给了一串 tasks，不同的 task 可能属于不同的 type。这些 task 要放到 CPU 里运行，运行同一种 type 是要考虑一个冷却时间。 举个例子：thread 是 1,2,3,1 不能改顺序， 冷却时间 3，运行起来就是 1, 2, 3, _, 1 时间就是 5.要返回总运行时间 5.

思路

• 用 HashMap 来存储 <task, 时间>，遇到一个 task 就存到 map 里。

• 下次先扫描 map，如果发现之前已经运行过这个 task，就看是否已经超过等待时间，需要继续等待。

• 复杂度： O(n)

public class Solution {
    public static int taskSchedule(int[] tasks, int cooldown) {
        if (tasks == null || tasks.length == 0) {
            return  0;
        }

        HashMap<Integer, Integer> map = new HashMap<>();
        int slots = 0;
        for (int task : tasks) {
            // if task is already used or need to wait
            if (map.containsKey(task) && map.get(task) > slots) {
                slots = map.get(task);
            }
            map.put(task, slots + cooldown + 1); // next available slot for task
            slots++; // used 1 slot for current task
        }

        return slots;
    }
}

Follow Up

Find the task that appears for the most time.
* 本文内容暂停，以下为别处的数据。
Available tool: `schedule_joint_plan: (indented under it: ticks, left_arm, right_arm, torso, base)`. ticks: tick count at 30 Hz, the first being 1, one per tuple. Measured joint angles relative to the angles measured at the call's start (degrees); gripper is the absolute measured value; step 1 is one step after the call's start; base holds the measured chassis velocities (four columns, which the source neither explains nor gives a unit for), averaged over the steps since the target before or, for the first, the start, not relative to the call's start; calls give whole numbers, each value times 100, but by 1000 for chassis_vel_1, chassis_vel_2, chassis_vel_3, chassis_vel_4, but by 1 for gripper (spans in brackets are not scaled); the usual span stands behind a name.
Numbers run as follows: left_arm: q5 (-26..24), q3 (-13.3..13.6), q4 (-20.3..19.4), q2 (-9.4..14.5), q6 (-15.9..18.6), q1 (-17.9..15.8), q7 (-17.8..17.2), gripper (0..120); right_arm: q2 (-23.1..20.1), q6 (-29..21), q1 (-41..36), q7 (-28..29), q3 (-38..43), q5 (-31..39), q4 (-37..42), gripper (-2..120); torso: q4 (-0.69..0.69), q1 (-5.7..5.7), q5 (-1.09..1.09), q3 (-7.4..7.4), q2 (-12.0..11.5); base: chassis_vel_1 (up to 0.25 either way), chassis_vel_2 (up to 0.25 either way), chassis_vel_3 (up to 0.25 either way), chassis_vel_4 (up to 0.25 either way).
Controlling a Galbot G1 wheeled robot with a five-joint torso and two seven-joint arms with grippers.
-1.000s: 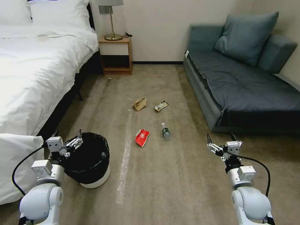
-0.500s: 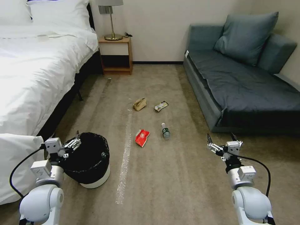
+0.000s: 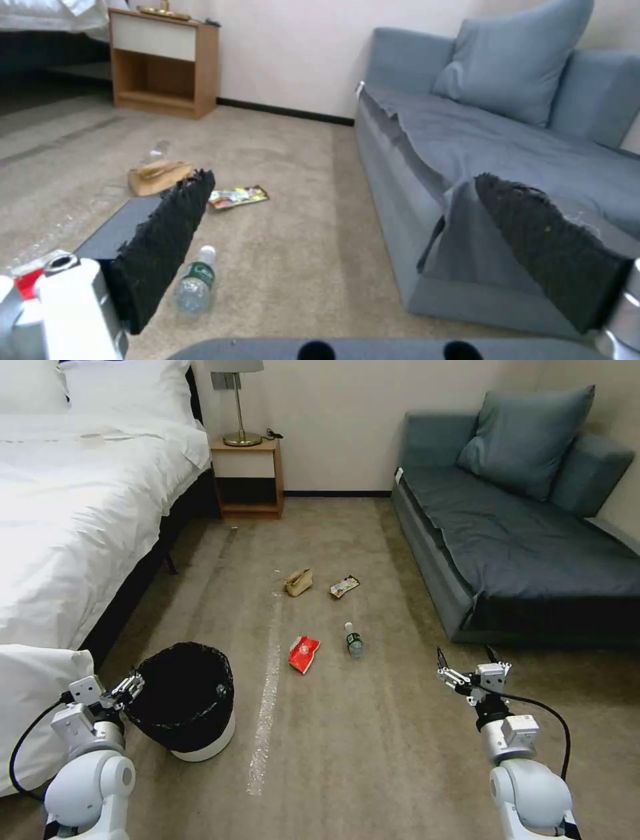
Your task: Pick up the trash bin, then pick up the garbage on the floor and place it into the trash bin.
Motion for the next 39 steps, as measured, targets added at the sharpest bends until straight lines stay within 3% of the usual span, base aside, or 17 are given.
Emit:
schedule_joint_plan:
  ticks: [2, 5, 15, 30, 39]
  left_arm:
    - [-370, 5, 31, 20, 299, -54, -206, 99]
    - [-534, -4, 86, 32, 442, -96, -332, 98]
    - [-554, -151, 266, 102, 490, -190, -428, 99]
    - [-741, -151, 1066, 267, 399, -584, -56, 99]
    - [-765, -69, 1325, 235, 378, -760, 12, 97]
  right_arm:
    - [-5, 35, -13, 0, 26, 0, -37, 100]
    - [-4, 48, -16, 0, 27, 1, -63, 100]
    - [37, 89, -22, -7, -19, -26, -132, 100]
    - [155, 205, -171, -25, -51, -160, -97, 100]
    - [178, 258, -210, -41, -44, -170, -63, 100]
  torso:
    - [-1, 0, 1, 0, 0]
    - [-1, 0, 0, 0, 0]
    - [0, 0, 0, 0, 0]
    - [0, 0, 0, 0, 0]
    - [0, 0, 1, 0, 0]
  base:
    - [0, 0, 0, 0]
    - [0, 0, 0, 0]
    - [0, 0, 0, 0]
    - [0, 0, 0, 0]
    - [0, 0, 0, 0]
Use a map to count the number of the times the task appears then get the maximum count.The result is decided by the maximum count and the number of tasks with maximum count

Two conditions:
(1)  5 4 _ _ _ 5 4 _ _ _ 5 4 _ _ _ 5 4  the rest tasks cannot fill the empty slots
     5 4 3 2 _ 5 4 3 2 _ 5 4 _ _ _ 5 4
the answer is (maxCount - 1) * (interval + 1) + CountOfMax
(2) 5 4 _ _ _ 5 4 _ _ _ 5 4 _ _ _ 5 4  the rest tasks cannot fill the empty slots
    5 4 3 2 1 6 5 4 3 2 1 6 5 4 6 _ _ 5 4
the answer is the length of the nums
the task which does not have max count first fills the empty slots and then just insert any valid place

public class Solution {
    public int taskScheduleUnorder(int[] nums, int interval) {
        if (nums == null || nums.length == 0) {
            return 0;
        }
        int max = 0;
        int countOfMax = 0;
        Map<Integer, Integer> map = new HashMap<>();
        for (int task : nums) {
            map.put(task, map.containsKey(task) ? map.get(task) + 1 : 1);
            if (max == map.get(task)) {
                countOfMax++;
            } else if (max < map.get(task)) {
                max = map.get(task);
                countOfMax = 1;
            }
        }

        return Math.max(nums.length, (max - 1) * (interval + 1) + countOfMax);
    }

}